Institute for Computer Science

Machine Learning and Natural Language Processing Lab

PreviousNext

Student's Project

KDD Cup 2002 - Experiments in Yeast Gene Regulation Prediction

Stefan Mutter, 2002


The task of the KDD Cup 2002 is a classical classification problem: Does a specific gene influence a hidden system in Saccharomyces Cerevisiae, or doesn't it?
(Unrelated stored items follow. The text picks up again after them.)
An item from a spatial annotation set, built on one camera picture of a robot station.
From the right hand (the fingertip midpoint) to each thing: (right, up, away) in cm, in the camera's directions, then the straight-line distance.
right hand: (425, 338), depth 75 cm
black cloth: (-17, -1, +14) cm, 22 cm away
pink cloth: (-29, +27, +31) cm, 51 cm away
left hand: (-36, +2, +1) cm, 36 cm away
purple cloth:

The hidden system turned out to be the AHR (Aryl Hydrocarbon Response) Signaling Pathway. The data set is typically biological: There are only few positive training instances (l.t. 3%) and the data has much missing information.If existent, there are nominal, hierarchically ordered features for a gene. The hierarchy tree was represented using a strict inheritance network. Attributes were created as paths in the network from the root to the respective property of the gene under consideration. In addition, textual features in the form of MEDLINE abstracts are provided by the challenge organizers. To extract the information out of the abstracts a bag of words representation was used. A rearrangement of the training instances turned out to be fruitful. New training sets were built by deleting information. Therefore, a well-defined part of the negative training instances were removed from the training set. The results were validated using the entire set of instances. Deleting information resulted in obtaining better ROC Curves. Using Support Vector Machines represents a promising approach to this task, because Support Vector Machines can handle large data sets, have the ability to handle outliners and can handle correlations between attribute values.